Na deze verschillende varianten van het Latijn volgen er aparte hoofdstukken over de klassieke invloed op voor- en achternamen en over het proces van aanpassing van Latijnse leenwoorden aan onze taal. In een hoofdstukje met wat gegevens over aantallen komt Van der Sijs tot de conclusie: „Het Nederlands heeft veel, heel veel geleend uit het Latijn en zijn dochtertaal het Frans, en heel, heel weinig uit het Grieks.”

De auteur besluit haar bijdrage met het hoofdstuk ”Levend Latijn”. Hoewel Latijn in de twintigste eeuw duidelijk terrein heeft verloren, houdt ze hoop voor de toekomst: „De woordenschat van de Latijnse taal groeit nog steeds, dankzij de nieuwvormingen op wetenschappelijk en religieus gebied. En Latijn levert nog steeds leenwoorden op in de moderne talen en het Nederlands.”

Caesar
In het tweede deel gaat het om Griekse en Latijnse spreuken die, al of niet uit hun oorspronkelijke verband gerukt, in de loop der tijden in onze taal zijn doorgedrongen. Ook in dit deel gaat de meeste aandacht naar het Latijn. Dat Griekse spreuken vaak in een Latijns jasje voortleven, blijkt uit een voorbeeld over Julius Caesar. Hij stuurde in 47 voor Christus, na zijn overwinning op koning Pharnakes II van Pontus, een boodschapper naar Rome met de woorden ”èlthon, eidon, enikèsa”, de uitdrukking die wij kennen als ”veni, vidi, vici” – ”Ik kwam, ik zag, ik overwon”.

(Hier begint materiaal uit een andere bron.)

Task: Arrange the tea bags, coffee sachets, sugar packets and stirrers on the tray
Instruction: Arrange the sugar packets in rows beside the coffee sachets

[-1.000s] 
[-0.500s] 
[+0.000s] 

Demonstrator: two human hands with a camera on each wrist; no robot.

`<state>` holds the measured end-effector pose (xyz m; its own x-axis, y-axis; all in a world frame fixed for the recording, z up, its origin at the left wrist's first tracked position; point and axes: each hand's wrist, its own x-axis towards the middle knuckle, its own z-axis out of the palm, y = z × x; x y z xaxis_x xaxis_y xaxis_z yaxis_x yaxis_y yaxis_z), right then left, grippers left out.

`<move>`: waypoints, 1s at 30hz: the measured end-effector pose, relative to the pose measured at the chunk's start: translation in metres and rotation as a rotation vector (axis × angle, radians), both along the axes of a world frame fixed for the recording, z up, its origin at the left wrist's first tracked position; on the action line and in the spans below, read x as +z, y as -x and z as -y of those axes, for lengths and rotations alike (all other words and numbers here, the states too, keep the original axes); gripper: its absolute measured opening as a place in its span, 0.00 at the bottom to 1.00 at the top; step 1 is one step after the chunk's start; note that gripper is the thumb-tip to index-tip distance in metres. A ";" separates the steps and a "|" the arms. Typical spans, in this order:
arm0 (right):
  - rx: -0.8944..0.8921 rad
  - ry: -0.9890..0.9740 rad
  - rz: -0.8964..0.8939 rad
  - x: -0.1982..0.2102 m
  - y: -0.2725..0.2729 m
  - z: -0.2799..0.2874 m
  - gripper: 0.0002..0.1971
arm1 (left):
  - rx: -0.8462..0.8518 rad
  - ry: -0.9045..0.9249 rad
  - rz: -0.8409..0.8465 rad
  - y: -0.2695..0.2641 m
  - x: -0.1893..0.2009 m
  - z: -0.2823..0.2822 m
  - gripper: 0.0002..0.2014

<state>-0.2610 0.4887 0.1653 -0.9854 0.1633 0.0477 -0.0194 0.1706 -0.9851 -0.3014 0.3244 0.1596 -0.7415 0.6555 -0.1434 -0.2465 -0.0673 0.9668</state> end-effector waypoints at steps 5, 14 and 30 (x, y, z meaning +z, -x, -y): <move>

Een soortgelijk boekje als ”Nota Bene” verscheen in de jaren zestig bij uitgeverij Kok in Kampen: ”Ook u spreekt Grieks en Latijn”. De auteur is prof. dr. A. Sizoo. Hij werkt vanuit het heden naar het verleden: hij bespreekt diverse deelgebieden van het maatschappelijk leven, pikt daaruit de woorden die een klassieke oorsprong hebben en vertelt iets over hun herkomst. Dit heeft een zekere eentonigheid tot gevolg. Ik prefereer de aanpak van Van der Sijs en Engelsman, die, zoals gezegd, werken vanuit het verleden naar het heden. Bij hen is de overname van woorden zo nauw verbonden met de cultuurgeschiedenis dat hun verhaal veel interessanter is.

Potjeslatijn
Achter in het boek is een lijst met woorden opgenomen die afkomstig zijn uit het Latijn of Grieks. De lijst is ontleend aan het Etymologisch Woordenboek van Van Dale uit 1997. Daarnaast biedt een literatuurlijst, waarin de naam van Van der Sijs verschillende malen voorkomt, mogelijkheden tot verdere studie. Het geheel is verlucht met enkele foto's van Jaap Engelsman. Allemaal geven ze iets weer van de grote invloed van de klassieke tijd op de architectuur en de bouwkunst in ons land. En natuurlijk hoort potjeslatijn er ook bij.

De auteurs richten zich met het boek op een breed publiek. Ze hebben geen wetenschappelijke pretenties en streven dan ook geen volledigheid na. Veel van de inhoud zal vakmensen bekend voorkomen; anderzijds zullen zij bepaalde dingen missen. Het boekje lijkt me daarom het meest geschikt voor zowel de (gewezen) latinist op de middelbare school als voor de geïnteresseerde leek.

Graag wil ik mijn waardering uitspreken voor de vakkundige wijze waarop de auteurs een breed publiek weten te informeren over de invloed van het Latijn en Grieks. Jammer dat ook deze handzame pocket er al snel verfomfaaid uitziet.